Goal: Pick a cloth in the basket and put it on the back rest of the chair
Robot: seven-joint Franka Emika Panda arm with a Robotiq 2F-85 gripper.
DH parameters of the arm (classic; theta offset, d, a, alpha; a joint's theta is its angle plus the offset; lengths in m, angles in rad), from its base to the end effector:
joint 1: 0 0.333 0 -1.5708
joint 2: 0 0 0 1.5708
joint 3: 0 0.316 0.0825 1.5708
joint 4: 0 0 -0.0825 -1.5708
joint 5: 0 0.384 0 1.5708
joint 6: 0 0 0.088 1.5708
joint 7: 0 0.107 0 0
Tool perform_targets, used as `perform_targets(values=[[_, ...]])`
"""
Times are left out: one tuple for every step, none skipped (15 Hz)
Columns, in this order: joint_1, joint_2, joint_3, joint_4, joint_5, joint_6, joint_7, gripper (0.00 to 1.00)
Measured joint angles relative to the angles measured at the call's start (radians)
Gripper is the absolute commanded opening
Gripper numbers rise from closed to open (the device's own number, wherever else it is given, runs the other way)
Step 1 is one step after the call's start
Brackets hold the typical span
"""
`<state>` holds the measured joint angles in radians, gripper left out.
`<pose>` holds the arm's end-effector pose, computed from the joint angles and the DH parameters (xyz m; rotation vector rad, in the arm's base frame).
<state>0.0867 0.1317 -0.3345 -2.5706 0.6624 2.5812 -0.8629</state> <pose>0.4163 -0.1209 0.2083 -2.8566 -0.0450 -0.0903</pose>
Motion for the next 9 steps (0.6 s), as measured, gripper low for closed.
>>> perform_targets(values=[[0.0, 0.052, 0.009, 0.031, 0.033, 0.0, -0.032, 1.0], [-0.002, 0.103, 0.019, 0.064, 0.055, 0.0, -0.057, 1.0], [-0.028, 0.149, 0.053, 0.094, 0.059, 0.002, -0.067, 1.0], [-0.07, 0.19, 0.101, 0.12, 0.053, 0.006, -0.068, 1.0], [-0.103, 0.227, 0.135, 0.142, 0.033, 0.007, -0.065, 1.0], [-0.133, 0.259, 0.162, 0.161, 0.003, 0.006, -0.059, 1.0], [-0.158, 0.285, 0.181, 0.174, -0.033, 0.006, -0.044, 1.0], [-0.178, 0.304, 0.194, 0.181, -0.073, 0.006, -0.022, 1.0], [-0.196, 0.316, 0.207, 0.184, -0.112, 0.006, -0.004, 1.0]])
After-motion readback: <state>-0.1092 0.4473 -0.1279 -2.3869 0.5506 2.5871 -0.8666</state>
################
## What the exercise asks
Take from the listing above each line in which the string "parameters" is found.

## Exercise response
DH parameters of the arm (classic; theta offset, d, a, alpha; a joint's theta is its angle plus the offset; lengths in m, angles in rad), from its base to the end effector:
`<pose>` holds the arm's end-effector pose, computed from the joint angles and the DH parameters (xyz m; rotation vector rad, in the arm's base frame).

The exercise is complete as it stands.